■ What you have to do: Only these lines of the data below are wanted: the one with "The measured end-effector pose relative", the one with "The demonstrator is", and any lines between them, each repeated exactly.

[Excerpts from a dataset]

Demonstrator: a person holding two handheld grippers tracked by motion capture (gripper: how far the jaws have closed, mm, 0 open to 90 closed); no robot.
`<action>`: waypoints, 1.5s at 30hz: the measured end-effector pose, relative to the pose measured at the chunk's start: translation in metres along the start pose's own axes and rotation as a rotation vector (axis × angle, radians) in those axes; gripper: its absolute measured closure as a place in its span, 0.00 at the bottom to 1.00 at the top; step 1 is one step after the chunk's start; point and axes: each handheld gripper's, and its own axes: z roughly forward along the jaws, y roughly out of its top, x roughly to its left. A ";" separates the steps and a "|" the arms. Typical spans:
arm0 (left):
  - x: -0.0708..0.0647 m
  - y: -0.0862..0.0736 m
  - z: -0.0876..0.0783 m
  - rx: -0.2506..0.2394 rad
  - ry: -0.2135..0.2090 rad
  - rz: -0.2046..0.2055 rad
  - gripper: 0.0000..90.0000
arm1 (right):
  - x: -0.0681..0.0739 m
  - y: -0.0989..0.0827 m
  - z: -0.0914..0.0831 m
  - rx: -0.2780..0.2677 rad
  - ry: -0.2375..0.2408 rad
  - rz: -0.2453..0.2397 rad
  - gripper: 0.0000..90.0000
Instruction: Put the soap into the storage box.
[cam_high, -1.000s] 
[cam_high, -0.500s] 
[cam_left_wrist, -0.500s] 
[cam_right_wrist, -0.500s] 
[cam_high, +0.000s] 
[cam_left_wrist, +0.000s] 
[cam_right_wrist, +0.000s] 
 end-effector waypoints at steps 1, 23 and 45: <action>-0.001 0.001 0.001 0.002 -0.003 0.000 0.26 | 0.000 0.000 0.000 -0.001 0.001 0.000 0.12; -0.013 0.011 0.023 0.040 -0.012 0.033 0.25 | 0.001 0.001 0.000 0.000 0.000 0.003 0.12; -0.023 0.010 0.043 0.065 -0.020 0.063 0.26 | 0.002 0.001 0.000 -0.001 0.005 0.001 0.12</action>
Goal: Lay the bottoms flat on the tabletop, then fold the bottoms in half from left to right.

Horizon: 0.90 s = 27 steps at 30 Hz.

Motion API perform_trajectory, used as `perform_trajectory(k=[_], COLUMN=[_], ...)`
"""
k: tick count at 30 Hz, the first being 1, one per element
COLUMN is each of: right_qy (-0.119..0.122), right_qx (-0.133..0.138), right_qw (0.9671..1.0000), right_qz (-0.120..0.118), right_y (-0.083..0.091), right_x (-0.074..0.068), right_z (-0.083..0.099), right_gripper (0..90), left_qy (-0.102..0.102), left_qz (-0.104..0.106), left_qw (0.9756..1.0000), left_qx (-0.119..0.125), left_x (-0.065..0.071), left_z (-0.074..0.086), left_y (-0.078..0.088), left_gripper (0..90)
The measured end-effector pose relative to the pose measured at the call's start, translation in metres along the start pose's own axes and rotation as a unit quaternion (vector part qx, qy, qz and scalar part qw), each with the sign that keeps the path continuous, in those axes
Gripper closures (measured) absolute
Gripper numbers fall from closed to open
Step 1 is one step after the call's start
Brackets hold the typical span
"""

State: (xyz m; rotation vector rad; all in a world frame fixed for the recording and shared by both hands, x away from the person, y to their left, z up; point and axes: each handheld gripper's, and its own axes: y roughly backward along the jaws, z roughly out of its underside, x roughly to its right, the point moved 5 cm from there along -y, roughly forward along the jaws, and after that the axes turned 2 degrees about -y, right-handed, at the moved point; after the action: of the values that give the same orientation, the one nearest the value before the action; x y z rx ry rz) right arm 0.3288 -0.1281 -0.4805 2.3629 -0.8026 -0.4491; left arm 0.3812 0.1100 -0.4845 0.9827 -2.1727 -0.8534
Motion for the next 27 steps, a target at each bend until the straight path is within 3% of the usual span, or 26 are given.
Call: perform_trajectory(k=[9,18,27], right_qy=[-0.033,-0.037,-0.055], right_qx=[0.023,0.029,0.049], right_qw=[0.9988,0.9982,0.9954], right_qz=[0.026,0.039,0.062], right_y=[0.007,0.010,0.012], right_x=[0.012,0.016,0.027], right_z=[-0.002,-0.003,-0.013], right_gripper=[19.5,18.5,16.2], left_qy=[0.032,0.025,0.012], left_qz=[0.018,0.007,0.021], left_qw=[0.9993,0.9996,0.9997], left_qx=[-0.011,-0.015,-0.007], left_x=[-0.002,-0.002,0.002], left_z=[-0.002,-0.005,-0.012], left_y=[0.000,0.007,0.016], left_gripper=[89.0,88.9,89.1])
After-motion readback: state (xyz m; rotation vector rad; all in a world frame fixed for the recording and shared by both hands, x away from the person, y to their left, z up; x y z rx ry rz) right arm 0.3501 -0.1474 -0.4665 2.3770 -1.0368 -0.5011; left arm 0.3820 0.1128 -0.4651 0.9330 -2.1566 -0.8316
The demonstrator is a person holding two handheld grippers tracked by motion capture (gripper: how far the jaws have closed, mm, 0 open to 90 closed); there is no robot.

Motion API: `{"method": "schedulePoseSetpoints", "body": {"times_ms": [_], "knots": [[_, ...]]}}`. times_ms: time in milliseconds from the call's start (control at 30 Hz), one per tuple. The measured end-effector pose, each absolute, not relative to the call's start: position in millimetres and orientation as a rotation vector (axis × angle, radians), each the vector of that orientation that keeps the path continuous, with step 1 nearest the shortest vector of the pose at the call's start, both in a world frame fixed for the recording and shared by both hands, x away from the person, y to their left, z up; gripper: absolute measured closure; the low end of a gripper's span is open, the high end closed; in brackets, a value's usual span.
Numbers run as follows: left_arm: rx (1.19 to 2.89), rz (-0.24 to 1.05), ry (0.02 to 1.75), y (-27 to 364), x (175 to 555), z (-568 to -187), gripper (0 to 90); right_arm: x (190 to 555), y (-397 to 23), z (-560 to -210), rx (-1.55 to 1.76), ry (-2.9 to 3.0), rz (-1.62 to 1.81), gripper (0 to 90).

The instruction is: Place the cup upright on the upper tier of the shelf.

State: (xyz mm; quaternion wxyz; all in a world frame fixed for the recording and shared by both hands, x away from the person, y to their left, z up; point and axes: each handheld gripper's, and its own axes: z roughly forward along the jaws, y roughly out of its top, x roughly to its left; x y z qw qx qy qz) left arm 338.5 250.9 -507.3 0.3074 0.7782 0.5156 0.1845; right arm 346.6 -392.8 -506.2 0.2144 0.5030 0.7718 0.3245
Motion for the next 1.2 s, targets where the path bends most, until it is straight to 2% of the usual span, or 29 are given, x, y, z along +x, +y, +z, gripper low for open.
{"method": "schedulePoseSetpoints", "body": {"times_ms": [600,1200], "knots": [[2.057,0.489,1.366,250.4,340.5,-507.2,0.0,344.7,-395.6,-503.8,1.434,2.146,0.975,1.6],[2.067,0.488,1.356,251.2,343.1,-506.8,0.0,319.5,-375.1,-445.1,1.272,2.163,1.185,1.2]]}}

■ Answer section:
The measured end-effector pose relative to the pose measured at the call's start, translation in metres along the start pose's own axes and rotation as a unit quaternion (vector part qx, qy, qz and scalar part qw), each with the sign that keeps the path continuous, in those axes
Gripper closures (measured) absolute
Gripper numbers fall from closed to open
Step 1 is one step after the call's start
Brackets hold the typical span
"""

State: (xyz m; rotation vector rad; all in a world frame fixed for the recording and shared by both hands, x away from the person, y to their left, z up; point and axes: each handheld gripper's, and its own axes: y roughly backward along the jaws, z roughly out of its underside, x roughly to its right, the point moved 5 cm from there along -y, roughly forward along the jaws, and after that the axes turned 2 degrees about -y, right-handed, at the moved point; after the action: of the values that give the same orientation, the one nearest the value before the action; x y z rx ry rz) right arm 0.3288 -0.1281 -0.4805 2.3629 -0.8026 -0.4491; left arm 0.3812 0.1100 -0.4845 0.9827 -2.1727 -0.8534
Motion for the next 27 steps, a target at each bend until the straight path is within 3% of the usual span, or 26 are given.
Call: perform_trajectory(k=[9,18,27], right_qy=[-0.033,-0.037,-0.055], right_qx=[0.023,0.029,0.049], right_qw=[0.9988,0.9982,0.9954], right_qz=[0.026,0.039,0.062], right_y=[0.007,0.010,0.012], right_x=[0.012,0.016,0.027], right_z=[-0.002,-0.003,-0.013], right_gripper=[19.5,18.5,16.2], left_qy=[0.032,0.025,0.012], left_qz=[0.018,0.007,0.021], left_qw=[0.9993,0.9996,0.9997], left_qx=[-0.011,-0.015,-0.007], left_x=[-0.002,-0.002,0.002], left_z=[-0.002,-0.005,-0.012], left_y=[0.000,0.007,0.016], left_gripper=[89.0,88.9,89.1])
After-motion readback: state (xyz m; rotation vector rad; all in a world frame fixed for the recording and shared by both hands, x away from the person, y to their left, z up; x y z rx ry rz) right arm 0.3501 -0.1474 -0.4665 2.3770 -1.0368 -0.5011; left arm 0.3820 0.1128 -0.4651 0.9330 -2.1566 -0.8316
The demonstrator is a person holding two handheld grippers tracked by motion capture (gripper: how far the jaws have closed, mm, 0 open to 90 closed); there is no robot.

Nothing further belongs to this answer.